Organizational Culture
Onboarding card, MethodKit for Organizational Culture
Card 33 of 61 · MethodKit for Organizational Culture
  • ThemeGrowth & Development
  • CardCard 33 of 61
  • Questions5 to explore
Growth & Development

Onboarding

How to introduce new people

How an organization welcomes new people is one of the most concentrated expressions of its culture.

Onboarding is often framed as a logistics challenge: get the person their equipment, introduce them to their team, explain the processes. But the first weeks of someone's experience are also when they are forming their most lasting impressions of how the organization works and whether they belong in it. A lot is communicated in how that time is handled.
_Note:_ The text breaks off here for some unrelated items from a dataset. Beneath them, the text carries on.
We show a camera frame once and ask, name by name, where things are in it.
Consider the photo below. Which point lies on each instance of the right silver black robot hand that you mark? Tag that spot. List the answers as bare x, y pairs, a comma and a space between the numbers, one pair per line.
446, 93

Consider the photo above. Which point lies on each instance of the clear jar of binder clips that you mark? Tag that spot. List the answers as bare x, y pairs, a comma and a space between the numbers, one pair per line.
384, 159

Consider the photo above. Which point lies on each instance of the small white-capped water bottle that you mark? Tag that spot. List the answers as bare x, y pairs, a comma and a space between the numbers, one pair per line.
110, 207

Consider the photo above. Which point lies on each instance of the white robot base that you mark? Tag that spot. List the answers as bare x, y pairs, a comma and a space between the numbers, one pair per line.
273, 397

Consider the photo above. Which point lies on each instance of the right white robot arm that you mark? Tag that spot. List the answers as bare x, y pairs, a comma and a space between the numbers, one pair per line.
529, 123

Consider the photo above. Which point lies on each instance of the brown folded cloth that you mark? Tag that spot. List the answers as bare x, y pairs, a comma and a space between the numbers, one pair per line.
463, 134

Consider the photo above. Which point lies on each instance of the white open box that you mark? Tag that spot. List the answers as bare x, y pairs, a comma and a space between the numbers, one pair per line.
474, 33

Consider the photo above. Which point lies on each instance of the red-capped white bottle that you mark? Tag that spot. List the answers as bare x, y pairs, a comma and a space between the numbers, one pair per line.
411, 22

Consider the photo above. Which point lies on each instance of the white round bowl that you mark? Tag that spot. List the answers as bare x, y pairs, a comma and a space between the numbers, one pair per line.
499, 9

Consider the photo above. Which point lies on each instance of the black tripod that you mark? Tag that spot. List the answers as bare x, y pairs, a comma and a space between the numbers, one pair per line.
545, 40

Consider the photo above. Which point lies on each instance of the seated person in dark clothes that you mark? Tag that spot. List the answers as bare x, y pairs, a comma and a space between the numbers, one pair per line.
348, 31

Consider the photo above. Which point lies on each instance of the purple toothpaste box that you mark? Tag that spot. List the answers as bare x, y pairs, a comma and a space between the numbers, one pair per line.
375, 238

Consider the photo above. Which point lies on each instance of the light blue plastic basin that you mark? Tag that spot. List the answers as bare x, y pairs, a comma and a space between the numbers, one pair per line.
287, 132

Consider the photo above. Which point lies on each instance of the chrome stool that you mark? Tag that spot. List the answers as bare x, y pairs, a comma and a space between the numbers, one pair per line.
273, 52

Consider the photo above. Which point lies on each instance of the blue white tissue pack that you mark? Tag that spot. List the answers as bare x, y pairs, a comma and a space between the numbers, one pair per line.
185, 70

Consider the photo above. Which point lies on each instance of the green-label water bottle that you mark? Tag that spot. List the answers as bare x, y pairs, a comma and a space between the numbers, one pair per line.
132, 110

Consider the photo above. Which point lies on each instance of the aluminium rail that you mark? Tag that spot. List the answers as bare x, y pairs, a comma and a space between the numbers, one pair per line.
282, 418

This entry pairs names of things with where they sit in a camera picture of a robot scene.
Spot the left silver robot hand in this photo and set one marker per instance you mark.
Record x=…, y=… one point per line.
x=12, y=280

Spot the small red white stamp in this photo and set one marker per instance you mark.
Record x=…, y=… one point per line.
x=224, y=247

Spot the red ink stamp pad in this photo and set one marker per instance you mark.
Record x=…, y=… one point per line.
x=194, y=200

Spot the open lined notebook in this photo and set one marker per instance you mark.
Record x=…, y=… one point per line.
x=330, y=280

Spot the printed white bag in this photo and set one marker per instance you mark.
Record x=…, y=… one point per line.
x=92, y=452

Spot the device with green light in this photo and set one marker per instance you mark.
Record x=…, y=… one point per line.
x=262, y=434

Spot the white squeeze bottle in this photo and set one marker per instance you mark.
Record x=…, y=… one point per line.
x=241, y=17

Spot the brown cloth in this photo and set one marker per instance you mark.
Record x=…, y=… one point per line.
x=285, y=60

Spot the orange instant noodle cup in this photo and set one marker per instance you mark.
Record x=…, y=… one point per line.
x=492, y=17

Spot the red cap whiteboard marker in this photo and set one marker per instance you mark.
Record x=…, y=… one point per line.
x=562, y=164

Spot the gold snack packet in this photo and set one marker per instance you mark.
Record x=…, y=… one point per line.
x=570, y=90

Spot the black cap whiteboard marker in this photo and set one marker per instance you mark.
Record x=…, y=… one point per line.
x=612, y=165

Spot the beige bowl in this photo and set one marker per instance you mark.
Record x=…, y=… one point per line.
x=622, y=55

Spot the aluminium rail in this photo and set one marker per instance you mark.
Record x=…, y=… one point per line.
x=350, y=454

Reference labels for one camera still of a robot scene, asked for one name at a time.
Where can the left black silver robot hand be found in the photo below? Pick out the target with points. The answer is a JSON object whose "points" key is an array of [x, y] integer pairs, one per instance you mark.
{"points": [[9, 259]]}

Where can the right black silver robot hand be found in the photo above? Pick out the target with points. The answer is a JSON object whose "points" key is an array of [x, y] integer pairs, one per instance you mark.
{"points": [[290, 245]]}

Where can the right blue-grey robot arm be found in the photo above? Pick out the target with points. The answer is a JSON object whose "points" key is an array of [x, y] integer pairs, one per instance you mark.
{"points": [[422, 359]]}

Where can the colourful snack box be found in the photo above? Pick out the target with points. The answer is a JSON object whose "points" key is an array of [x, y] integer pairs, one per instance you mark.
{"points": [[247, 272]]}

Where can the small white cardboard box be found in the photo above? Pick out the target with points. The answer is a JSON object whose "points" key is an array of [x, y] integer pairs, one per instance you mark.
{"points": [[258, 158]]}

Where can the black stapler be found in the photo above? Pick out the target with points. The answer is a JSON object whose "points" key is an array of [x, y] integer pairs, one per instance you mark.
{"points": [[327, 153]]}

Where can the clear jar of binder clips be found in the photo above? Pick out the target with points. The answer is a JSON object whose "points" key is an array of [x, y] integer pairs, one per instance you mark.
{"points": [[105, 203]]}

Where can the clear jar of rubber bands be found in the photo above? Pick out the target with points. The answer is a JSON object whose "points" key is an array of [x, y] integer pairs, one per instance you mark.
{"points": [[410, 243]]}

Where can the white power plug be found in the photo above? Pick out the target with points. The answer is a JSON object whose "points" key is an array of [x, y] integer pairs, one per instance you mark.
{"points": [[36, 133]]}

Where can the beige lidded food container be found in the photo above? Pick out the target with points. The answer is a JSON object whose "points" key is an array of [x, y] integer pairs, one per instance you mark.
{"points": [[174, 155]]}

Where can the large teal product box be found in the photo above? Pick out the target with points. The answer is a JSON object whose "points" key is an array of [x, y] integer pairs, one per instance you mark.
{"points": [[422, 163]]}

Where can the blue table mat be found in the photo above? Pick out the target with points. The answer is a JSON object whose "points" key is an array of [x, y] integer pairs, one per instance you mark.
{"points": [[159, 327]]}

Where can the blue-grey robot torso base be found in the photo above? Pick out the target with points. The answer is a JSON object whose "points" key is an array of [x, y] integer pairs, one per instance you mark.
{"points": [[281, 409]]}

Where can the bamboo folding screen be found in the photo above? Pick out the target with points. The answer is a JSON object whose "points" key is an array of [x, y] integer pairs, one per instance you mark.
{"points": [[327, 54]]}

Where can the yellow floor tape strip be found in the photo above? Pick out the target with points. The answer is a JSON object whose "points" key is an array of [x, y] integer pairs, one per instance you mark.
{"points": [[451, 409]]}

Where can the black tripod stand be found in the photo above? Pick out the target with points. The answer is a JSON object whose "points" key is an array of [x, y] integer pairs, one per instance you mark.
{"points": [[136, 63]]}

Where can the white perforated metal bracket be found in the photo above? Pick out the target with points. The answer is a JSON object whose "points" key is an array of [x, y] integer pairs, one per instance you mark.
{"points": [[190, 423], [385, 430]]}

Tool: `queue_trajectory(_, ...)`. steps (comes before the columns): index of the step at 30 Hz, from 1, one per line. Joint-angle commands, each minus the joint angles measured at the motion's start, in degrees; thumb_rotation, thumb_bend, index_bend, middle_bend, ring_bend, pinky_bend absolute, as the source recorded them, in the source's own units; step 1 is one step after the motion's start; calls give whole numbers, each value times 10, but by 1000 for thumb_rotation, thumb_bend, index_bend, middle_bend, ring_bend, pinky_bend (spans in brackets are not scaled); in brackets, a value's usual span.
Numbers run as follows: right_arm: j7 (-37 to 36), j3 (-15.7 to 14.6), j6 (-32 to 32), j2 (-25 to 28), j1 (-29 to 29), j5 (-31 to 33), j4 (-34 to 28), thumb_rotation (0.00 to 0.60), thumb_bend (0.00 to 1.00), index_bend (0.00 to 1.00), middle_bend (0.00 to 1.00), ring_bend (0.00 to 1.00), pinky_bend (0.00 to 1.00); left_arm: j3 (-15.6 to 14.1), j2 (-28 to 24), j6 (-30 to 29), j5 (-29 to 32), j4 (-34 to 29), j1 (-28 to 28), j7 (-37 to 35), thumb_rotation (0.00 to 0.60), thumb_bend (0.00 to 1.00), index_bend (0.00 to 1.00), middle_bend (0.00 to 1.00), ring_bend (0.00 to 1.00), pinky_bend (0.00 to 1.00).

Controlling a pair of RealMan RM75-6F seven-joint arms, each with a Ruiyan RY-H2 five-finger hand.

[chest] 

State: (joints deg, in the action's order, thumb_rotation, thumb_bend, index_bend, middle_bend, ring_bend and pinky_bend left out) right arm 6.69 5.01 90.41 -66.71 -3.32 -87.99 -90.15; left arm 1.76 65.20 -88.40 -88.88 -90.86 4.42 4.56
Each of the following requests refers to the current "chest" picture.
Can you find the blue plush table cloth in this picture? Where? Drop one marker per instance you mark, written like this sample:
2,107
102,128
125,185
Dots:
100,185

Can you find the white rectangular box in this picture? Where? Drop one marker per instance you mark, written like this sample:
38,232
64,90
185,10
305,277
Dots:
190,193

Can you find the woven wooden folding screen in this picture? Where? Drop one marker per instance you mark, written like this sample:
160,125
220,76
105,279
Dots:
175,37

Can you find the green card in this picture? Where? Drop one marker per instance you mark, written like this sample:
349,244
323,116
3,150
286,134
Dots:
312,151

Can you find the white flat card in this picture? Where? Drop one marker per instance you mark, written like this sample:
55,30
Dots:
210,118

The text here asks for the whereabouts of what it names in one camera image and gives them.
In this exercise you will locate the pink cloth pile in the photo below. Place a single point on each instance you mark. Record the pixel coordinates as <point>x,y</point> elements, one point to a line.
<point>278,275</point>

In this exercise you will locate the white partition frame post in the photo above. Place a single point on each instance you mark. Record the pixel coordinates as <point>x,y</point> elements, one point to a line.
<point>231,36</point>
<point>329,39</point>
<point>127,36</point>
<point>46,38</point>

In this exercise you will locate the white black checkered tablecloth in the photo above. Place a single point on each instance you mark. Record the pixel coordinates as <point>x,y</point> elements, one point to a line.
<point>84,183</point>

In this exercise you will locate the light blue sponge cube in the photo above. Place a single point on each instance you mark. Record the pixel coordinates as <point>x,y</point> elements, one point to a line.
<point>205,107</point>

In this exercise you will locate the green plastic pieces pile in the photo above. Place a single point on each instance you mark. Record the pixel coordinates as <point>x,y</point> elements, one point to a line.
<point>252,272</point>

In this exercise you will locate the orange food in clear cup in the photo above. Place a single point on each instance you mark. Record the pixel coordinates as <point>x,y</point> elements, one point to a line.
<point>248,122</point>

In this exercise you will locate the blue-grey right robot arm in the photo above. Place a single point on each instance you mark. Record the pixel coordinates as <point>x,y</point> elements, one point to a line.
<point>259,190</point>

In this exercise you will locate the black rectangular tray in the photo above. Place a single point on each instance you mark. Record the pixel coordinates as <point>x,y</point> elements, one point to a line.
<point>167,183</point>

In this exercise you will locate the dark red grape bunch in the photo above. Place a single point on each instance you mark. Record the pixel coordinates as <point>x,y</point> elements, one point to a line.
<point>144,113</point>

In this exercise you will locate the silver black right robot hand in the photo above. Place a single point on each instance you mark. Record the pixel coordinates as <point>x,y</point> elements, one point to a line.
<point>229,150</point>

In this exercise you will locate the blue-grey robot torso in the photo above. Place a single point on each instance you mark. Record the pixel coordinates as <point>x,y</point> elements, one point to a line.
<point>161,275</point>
Good onboarding conveys not just the functional information but the cultural layer: the norms that are not written down anywhere, the history that explains why things are done a certain way, the people who are worth knowing and why, and the honest picture of what it is like to work here. Without that, new people spend months figuring out things that could have been shared.

There is also the question of pacing and support. Some organizations overload new people with information and then leave them to find their footing alone. Others pair them with someone, check in regularly, and treat the first three months as an investment rather than an obstacle.

How it shows up

How this facet of culture actually appears in everyday working life, and what a healthy version tends to look like compared to one that is strained or ignored.

A deliberate welcome

Where onboarding is strong, the first day feels prepared for. Someone expected the person, there is a plan, and the message is that their arrival matters. Where it is strained, the new person spends their first day waiting for access to systems and wondering who to ask.

Cultural transmission

A healthy onboarding gives new people the context they need to navigate the culture, not just the org chart and the policies. A thin one delivers paperwork and assumes people will figure out the rest.

Early relationships

New people who are connected to colleagues early tend to integrate faster and stay longer. Whether the organization actively creates those connections or leaves them to chance matters a lot.

Feedback in the first period

Whether someone hears how they are doing in their first weeks shapes how confident and clear they become. Onboarding that ends after day one and resumes at the three-month review leaves a lot of uncertainty in between.

Questions to explore

Use these on your own or in a group. There are no right answers, only better conversations.

  1. What does someone learn in their first week that they could not have read in a document?

  2. How consistent is the onboarding experience across different roles, teams, and locations?

  3. Who is responsible for making a new person feel like they belong here?

  4. What do people typically say, looking back, about what they wish they had known earlier?

  5. How long does it typically take for a new person to feel like they really understand how things work here?

Things to notice

  • Onboarding that is heavy on process and light on culture creates people who know the systems but cannot read the room. The formal elements are the easier part; the cultural transmission takes more intention.
  • Many organizations treat onboarding as a one-time event rather than a period. The first three to six months involve a lot of learning and adjustment that structured check-ins can support, but which often gets left to chance.
  • The onboarding experience new people get can diverge sharply depending on their manager and team. Organizations that care about consistency need to look beyond the formal program to what actually happens on the ground.